Viren Bhagat

My Notes: SQL (CS50)

5/12/2020

More Python, and SQL (Structured Query Language) today

A spreadsheet is a basic form of a database (Excel, Google Sheets, etc.)

We are creating a form, asking for favorite show and genre.

In a Google form, the results can be displayed in a spreadsheet. It gives you a three columns (time stamp, show, genre).

Within Google Sheets, we can analyze the data. We can download the sheet as a .csv file.

Google Sheet of Form Results

We can open the CSV file in our IDE. Then we can try to create a program in Python to help analyze our data.

Let's try to find the most popular show. We can tally each occurrence of tv shows.

We can create a dictionary, with key-value pairs to store that information.

We will loop through, add a title to the dictionary if it is the first time. If it is repeating, we can add to the count of that tv show.

import csv

counts = {}

with open("CS50.csv", "r") as file: # "r" is read mode
    reader = csv.DictReader(file)
    
    for row in reader:
    
        title = row["title"]
        
        if title in counts:
            counts[title] += 1 # if its in the dict, add 1
        else:
            counts[title] = 1       

def f(item):
    return item[1]          

for title, count in sorted(counts.items(), key=f): 
    print(title, count, sep=" | ")      

We define a function f(item) in order to sort the results by number of counts (highest to lowest).

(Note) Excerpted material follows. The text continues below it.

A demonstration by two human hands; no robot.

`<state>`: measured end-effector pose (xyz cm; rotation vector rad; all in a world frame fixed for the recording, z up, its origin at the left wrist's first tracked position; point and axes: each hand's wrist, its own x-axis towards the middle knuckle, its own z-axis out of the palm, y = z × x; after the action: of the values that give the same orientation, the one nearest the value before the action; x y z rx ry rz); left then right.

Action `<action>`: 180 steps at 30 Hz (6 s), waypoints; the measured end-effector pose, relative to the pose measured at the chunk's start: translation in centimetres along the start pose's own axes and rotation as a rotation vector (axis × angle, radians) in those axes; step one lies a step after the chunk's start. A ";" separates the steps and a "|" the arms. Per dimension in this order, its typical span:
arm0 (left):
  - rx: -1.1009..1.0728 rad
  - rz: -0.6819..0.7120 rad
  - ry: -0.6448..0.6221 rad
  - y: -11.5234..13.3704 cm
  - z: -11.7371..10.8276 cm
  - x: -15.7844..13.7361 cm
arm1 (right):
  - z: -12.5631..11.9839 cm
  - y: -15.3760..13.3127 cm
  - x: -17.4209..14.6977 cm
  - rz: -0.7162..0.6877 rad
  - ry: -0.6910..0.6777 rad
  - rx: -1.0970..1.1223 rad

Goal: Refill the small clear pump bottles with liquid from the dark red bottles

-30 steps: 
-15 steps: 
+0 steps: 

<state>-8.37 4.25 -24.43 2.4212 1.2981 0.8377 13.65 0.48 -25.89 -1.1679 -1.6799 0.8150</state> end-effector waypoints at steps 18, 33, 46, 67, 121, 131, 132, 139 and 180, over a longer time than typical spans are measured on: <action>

We can also create lambda function and avoid defining f(item) at all. It is like creating an anonymous function.

for title, count in sorted(counts.items(), key=lambda item: item[1])
    print(title, count, sep=" | ")

One other thing which was affecting our data set was capitalizations and/or abbreviations. Some users may have wrote 'Game Of Thrones', others 'Game of Thrones', and so on. These were all represented separately in the dictionary.

In our for loop above, we can force the title's to lower case and our results improve.

title = row["title"].lower()

SQL Time

In terminal, run sqlite3

It is a command line program which lets you use SQL interactively. It will start the program.

sqlite3 favorites.db
sqlite> .mode csv
sqlite> .import "CS50.csv" favorites

The last line in the terminal, imported the csv data into a table within the favorites database. You can now run SQL commands in the terminal and retrieve the favorite tv data.

It is helpful in data retrieval. We do not have to create a Python program. Here we can just write a quick query to the table in the database.

Relational Databases

CSV files hold data but it is not organized at all. We have to parse and sort through it to find what we want.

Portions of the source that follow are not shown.